Stoltz v. Clark

Decision Date31 May 2019
Docket NumberNo. 2156,2156
PartiesANGELA C. STOLTZ v. CHARLES C. CLARK, IV
CourtCourt of Special Appeals of Maryland

Circuit Court for Queen Anne's County

Case No. C-17-FM-17-000186

UNREPORTED

Arthur, Leahy, Beachley, JJ.

Opinion by Arthur, J.

*This is an unreported opinion, and it may not be cited in any paper, brief, motion, or other document filed in this Court or any other Maryland Court as either precedent within the rule of stare decisis or as persuasive authority. Md. Rule 1-104.

The parties to this appeal are the parents of two teenaged daughters. Beginning in 2008, the children lived primarily with their mother in Maryland during the school year and primarily with their father in Delaware during the summer. In 2017, however, both parents made competing requests for modification of custody. The Circuit Court for Queen Anne's County awarded sole legal custody and primary physical custody of the older daughter (then 15 years old) to the mother and awarded sole legal custody and primary physical custody of the younger daughter (then 14 years old) to the father.

The mother has appealed. She contends that the circuit court erred in two ways: by excluding evidence of text-message communications between the children and their parents; and by interviewing the children without recording the interviews and without disclosing the substance of the interviews to the parties.

Because the record fails to show reversible error, the judgment will be affirmed.

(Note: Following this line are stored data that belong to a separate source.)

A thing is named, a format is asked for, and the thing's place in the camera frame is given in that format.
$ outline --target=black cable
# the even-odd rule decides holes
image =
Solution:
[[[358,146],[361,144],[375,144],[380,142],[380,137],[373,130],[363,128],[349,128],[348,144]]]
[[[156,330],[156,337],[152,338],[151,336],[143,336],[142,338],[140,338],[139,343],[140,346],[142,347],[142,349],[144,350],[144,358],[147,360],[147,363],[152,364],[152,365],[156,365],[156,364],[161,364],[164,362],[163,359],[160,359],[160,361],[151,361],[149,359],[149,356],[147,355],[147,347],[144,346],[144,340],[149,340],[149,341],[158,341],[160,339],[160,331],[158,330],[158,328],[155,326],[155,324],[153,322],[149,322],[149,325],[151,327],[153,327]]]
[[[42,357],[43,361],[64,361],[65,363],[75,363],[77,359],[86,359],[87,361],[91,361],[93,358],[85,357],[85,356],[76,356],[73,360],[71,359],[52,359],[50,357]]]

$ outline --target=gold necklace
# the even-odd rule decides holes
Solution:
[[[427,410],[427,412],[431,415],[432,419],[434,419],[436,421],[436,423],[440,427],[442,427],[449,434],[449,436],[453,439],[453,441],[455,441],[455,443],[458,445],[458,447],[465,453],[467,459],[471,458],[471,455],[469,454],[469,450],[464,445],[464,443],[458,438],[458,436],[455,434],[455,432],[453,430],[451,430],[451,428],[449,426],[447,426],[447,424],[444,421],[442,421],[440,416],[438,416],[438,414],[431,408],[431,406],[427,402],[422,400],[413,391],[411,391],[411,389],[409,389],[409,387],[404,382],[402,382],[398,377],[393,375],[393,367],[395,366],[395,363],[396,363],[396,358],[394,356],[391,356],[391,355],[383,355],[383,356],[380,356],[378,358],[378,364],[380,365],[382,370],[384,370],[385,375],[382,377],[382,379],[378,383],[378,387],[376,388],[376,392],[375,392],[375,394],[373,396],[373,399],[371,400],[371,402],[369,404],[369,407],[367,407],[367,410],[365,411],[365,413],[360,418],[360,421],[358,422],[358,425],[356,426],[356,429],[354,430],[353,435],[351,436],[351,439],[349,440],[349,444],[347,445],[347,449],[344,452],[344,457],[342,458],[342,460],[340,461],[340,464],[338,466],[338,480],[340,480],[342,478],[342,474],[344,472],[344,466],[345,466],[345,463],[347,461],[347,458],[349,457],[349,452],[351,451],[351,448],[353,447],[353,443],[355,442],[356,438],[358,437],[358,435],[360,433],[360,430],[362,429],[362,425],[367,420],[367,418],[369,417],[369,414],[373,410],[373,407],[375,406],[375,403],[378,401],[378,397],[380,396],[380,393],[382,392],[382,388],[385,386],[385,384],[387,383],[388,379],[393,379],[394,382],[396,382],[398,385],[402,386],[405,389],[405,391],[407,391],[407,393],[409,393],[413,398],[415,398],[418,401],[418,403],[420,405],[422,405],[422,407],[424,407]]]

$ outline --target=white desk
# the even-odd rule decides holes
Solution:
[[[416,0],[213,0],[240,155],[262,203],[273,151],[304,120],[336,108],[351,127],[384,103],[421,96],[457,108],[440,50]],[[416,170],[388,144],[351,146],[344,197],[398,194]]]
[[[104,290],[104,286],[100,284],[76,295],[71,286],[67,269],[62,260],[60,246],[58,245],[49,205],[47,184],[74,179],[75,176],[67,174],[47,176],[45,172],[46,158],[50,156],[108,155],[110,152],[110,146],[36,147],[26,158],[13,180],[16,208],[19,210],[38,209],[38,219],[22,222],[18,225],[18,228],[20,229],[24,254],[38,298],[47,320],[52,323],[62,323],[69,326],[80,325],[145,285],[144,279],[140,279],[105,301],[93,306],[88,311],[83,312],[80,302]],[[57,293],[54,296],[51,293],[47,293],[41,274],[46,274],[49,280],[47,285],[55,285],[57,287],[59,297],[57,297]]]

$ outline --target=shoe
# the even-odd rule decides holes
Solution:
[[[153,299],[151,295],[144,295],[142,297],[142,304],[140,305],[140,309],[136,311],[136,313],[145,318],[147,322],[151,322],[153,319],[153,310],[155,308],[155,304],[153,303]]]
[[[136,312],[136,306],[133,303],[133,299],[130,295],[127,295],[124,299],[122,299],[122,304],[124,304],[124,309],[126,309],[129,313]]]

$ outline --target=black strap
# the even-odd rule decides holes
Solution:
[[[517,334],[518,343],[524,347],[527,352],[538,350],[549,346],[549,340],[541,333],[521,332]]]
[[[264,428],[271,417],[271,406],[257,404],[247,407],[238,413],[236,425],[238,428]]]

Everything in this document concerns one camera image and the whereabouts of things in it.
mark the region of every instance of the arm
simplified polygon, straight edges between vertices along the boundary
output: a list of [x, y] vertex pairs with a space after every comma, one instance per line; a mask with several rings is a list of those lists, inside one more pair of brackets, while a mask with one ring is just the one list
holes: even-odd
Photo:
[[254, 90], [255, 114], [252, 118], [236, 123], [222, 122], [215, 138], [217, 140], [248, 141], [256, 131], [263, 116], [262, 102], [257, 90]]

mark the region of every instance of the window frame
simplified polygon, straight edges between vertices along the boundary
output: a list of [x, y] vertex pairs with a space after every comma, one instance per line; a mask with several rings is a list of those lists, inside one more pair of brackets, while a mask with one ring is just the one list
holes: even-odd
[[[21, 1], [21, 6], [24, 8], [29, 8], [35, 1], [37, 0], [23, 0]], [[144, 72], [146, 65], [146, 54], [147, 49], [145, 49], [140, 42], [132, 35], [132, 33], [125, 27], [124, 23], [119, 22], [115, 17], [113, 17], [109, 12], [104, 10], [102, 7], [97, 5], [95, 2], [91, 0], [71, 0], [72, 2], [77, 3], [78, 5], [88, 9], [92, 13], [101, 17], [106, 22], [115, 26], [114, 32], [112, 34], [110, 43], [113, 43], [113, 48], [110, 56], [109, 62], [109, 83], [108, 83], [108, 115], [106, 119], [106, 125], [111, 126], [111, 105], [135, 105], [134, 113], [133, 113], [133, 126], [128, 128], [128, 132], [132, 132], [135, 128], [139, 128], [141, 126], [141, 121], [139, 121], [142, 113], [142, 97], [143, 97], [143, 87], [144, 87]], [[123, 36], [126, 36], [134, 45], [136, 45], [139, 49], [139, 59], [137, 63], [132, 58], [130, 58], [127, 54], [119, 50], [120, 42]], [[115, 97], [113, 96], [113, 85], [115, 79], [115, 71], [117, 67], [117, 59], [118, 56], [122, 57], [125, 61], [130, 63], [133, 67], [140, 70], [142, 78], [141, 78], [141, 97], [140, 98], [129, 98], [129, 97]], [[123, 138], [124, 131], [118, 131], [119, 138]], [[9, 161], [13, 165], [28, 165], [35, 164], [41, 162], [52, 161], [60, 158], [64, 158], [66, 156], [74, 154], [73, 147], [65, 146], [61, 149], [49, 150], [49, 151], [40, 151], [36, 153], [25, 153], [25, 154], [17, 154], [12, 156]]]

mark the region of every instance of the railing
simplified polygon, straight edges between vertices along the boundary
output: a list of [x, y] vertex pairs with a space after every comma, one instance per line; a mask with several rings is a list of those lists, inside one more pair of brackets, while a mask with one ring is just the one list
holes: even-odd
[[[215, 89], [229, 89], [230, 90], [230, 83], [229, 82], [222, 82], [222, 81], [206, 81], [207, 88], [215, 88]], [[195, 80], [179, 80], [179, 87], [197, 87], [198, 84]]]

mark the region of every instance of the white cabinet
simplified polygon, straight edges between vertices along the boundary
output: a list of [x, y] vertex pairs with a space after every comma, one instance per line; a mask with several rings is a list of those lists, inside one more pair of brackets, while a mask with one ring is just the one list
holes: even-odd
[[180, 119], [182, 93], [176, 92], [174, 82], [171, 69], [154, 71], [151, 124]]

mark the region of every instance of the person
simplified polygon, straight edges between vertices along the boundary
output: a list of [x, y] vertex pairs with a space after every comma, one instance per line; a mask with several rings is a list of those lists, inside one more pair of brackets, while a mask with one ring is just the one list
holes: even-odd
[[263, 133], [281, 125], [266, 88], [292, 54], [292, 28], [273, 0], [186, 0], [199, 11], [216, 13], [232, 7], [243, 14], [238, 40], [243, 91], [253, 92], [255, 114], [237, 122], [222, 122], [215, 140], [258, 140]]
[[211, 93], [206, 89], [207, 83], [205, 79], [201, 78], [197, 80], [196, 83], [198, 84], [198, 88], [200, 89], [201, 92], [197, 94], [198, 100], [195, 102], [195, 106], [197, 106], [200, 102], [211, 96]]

FACTUAL AND PROCEDURAL BACKGROUND

Angela Stoltz ("Mother") and Charles Clark IV ("Father") are the parents of L., born in August of 2002, and E., born in February of 2004. Mother and Father are not married to one another.1 They have lived separately for nearly the entire lives of their two daughters. Father lives in Millsboro, Delaware, where he manages a residential community. Mother, a university professor, lives in Stevensville, Maryland, with her husband and their two younger children, who were born in 2009 and 2010.

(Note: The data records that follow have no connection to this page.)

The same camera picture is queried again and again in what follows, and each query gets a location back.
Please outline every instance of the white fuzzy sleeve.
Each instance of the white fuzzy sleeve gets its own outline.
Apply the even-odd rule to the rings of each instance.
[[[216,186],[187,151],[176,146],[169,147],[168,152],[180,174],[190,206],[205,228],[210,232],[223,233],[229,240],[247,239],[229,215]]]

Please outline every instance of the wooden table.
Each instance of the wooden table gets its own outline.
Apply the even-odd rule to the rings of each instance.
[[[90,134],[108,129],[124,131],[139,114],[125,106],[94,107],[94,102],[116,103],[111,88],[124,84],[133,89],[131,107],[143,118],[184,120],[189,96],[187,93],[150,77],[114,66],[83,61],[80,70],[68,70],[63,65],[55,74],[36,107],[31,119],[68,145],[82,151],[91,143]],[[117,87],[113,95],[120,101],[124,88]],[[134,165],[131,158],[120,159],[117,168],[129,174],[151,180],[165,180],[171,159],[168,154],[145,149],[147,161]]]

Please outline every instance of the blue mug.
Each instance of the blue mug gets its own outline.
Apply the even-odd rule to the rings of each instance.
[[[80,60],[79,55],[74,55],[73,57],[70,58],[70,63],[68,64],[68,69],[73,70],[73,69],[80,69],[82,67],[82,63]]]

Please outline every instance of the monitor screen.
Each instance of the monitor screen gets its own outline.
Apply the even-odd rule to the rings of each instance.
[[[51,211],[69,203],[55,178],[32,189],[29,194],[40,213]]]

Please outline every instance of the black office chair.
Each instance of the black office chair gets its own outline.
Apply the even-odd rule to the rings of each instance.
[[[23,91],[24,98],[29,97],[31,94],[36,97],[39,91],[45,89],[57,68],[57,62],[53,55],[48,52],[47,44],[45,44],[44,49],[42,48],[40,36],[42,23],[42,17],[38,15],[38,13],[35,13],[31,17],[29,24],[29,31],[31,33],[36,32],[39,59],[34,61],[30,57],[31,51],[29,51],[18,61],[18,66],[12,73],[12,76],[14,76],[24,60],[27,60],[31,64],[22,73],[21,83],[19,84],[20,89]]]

Mother first petitioned for custody of the parties' older daughter, L., in 2003 in the Family Court of the State of Delaware. On an interim basis, the parties agreed that they would share joint legal custody, that Mother would have primary physical custody, and that Father would have regular visitation. After a reconciliation period and the birth of their second daughter, E., the parties separated permanently in 2005. Father petitioned for primary physical custody of both daughters, and Mother countered with her own petition. The Delaware court ordered that, until the resolution of their claims, the interim agreement would remain in effect and would apply to both daughters.

In 2007, the Delaware court issued an order establishing equal residency for both parents on a temporary basis. Under the temporary order, the children resided with one parent during one week and with the other parent during the next week, while staying overnight with the non-residential parent once in the middle of each week.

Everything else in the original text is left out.